**What you should do:** Please output exactly the lines that run from the line with "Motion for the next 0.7" through the final line of the data, inclusive, and nothing more.

Material provided below:

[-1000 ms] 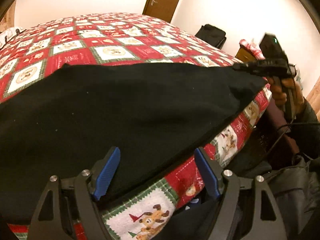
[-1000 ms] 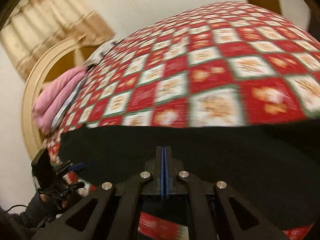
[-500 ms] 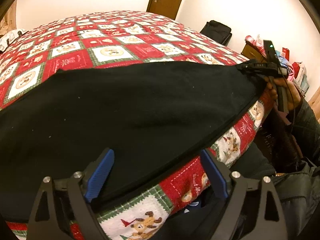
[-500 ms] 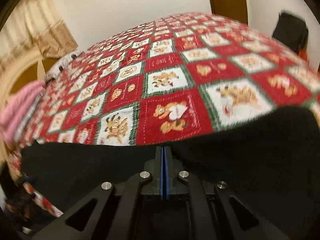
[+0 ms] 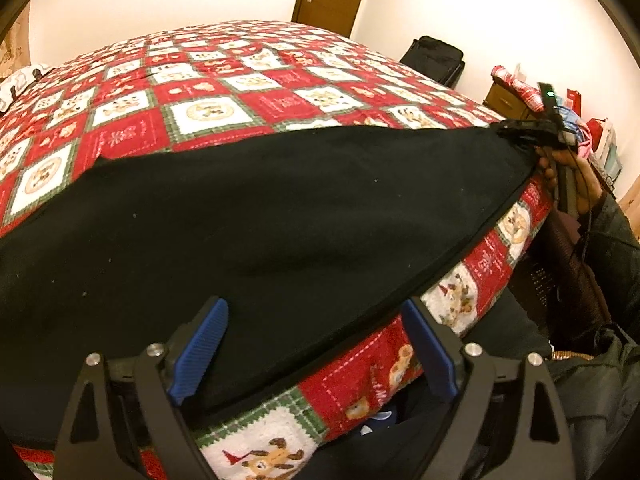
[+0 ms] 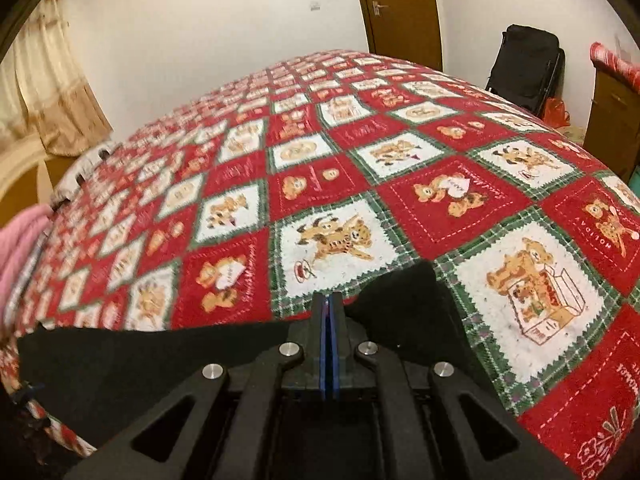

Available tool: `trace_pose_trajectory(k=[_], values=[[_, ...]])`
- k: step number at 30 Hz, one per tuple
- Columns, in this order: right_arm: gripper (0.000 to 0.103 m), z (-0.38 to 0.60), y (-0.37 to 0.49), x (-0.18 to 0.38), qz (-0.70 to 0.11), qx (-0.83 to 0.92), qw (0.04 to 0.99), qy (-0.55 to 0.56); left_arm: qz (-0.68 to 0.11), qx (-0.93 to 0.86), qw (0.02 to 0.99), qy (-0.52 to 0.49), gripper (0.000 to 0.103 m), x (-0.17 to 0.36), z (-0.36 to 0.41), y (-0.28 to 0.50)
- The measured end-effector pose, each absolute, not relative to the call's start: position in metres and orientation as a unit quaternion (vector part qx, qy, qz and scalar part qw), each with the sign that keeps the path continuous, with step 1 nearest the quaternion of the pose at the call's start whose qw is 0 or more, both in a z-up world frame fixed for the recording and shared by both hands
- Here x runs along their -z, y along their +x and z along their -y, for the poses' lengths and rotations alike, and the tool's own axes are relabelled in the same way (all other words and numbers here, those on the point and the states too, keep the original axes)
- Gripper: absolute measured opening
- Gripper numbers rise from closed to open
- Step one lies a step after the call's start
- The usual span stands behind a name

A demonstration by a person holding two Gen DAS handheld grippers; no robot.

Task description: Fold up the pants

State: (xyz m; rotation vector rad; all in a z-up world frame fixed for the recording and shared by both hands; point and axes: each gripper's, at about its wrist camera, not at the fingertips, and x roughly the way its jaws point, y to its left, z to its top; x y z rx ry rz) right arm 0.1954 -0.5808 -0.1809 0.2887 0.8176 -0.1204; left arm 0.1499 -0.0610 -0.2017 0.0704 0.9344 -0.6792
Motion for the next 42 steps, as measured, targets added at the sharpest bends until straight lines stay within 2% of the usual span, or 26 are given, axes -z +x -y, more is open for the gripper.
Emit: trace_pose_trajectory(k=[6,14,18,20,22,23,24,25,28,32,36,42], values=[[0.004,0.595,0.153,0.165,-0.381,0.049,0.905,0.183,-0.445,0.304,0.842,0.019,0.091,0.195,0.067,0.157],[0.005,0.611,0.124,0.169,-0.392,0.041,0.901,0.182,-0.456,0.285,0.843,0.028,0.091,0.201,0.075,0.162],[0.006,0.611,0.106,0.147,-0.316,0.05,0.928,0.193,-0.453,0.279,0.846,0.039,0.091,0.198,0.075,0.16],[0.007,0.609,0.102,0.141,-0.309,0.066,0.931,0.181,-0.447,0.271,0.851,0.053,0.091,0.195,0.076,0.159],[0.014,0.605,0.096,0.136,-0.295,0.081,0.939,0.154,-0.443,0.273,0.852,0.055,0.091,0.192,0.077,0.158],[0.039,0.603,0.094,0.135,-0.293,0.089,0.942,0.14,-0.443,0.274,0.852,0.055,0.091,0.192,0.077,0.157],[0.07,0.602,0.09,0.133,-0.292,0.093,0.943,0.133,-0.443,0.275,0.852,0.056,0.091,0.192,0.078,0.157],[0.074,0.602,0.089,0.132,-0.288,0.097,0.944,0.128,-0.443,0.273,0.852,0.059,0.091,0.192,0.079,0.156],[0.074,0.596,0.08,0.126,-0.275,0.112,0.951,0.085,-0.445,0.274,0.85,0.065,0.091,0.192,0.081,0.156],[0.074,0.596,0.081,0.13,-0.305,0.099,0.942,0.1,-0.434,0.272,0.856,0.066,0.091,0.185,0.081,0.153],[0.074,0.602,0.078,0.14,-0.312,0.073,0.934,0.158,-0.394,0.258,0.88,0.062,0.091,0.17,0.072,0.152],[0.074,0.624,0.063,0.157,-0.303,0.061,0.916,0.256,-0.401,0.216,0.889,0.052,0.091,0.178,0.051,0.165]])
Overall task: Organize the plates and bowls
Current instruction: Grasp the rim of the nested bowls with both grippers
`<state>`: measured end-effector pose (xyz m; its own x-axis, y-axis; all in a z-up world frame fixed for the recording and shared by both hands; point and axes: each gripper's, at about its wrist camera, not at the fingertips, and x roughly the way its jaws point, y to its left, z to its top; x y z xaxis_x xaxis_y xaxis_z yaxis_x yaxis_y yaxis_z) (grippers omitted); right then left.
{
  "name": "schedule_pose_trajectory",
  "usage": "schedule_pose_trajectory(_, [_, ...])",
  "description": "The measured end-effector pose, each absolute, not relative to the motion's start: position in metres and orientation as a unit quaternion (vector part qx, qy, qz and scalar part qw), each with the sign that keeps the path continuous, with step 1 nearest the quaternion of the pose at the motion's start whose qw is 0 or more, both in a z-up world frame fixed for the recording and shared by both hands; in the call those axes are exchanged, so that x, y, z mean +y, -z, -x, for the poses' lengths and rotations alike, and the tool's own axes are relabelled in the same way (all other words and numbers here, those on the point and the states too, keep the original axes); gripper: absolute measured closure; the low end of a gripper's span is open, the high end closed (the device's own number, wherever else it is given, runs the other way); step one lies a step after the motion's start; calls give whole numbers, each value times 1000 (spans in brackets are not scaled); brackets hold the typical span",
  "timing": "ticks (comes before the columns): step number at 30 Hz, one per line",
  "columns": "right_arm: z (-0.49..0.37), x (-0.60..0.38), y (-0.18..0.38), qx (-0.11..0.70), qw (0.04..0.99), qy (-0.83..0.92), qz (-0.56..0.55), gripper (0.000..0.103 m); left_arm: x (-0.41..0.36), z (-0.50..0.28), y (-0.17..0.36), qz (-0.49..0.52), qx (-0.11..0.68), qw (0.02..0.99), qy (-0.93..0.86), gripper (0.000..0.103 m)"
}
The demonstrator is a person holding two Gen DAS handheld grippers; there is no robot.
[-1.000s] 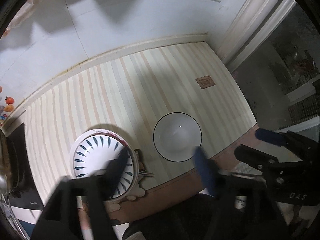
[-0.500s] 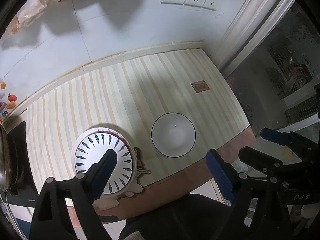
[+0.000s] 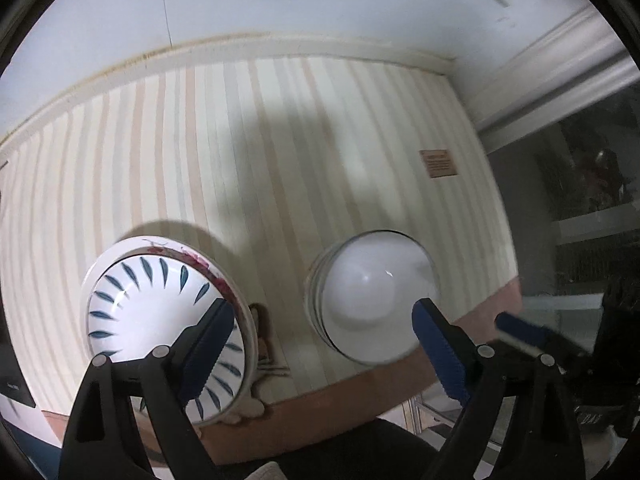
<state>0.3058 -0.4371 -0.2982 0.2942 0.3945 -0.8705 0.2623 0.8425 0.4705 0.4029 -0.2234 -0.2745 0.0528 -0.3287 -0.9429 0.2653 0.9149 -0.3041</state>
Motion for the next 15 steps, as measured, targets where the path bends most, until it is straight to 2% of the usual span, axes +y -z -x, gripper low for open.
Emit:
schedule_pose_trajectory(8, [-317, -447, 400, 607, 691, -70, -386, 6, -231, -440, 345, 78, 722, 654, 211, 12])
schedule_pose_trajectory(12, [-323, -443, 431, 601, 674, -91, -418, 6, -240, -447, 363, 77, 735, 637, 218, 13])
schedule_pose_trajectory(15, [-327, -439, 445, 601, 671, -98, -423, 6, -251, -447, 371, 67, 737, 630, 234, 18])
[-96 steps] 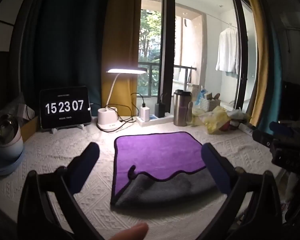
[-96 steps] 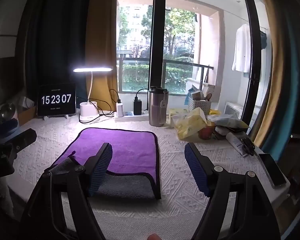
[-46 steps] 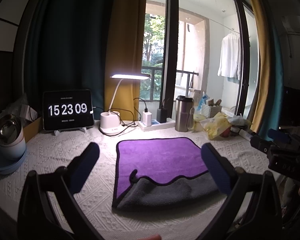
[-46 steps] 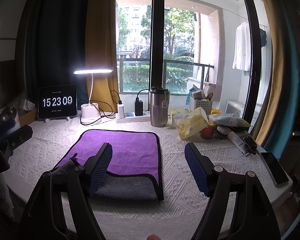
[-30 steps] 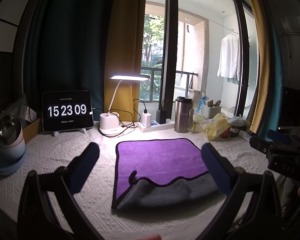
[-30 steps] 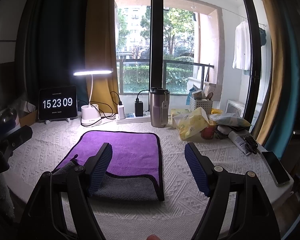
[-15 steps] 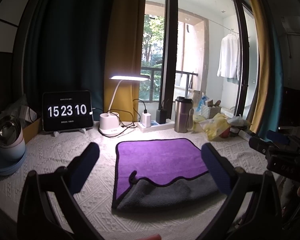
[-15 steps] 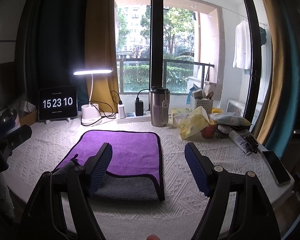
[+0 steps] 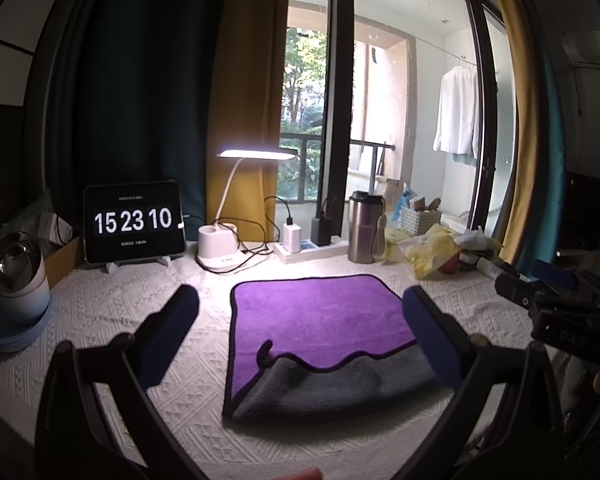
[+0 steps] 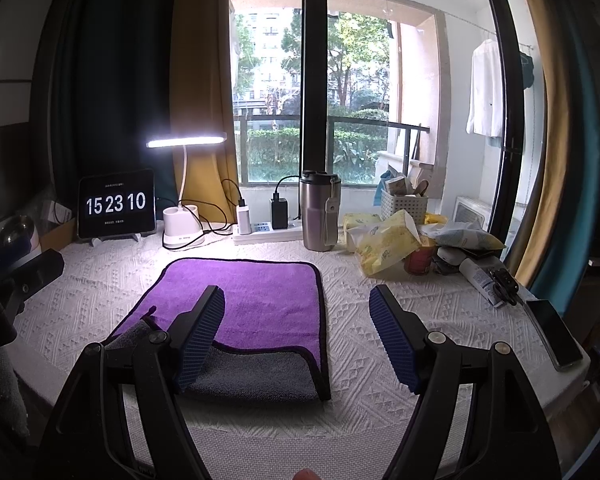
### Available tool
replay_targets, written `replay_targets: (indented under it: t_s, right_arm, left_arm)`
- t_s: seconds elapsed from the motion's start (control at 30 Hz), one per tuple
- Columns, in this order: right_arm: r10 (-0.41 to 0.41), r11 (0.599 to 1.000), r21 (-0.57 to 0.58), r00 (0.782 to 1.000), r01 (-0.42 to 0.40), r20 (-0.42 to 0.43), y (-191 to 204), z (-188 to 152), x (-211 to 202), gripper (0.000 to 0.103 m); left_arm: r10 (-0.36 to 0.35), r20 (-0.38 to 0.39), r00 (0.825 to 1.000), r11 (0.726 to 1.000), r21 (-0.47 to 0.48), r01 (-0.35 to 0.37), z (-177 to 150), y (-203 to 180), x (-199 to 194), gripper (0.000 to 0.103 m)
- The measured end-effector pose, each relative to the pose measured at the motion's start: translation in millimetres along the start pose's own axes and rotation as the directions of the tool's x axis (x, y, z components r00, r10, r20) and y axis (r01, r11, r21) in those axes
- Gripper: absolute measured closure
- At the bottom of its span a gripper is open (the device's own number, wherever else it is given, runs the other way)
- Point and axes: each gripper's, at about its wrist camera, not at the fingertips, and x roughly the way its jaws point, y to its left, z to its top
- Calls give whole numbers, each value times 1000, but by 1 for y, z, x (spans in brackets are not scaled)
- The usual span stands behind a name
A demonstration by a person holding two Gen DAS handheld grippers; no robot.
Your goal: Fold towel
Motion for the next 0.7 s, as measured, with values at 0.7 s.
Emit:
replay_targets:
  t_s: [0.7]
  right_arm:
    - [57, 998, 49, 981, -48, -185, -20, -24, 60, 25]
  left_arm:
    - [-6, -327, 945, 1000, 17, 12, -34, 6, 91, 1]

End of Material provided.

**Problem solution:**
Motion for the next 0.7 s, as measured, with values at 0.7 s.
Emit:
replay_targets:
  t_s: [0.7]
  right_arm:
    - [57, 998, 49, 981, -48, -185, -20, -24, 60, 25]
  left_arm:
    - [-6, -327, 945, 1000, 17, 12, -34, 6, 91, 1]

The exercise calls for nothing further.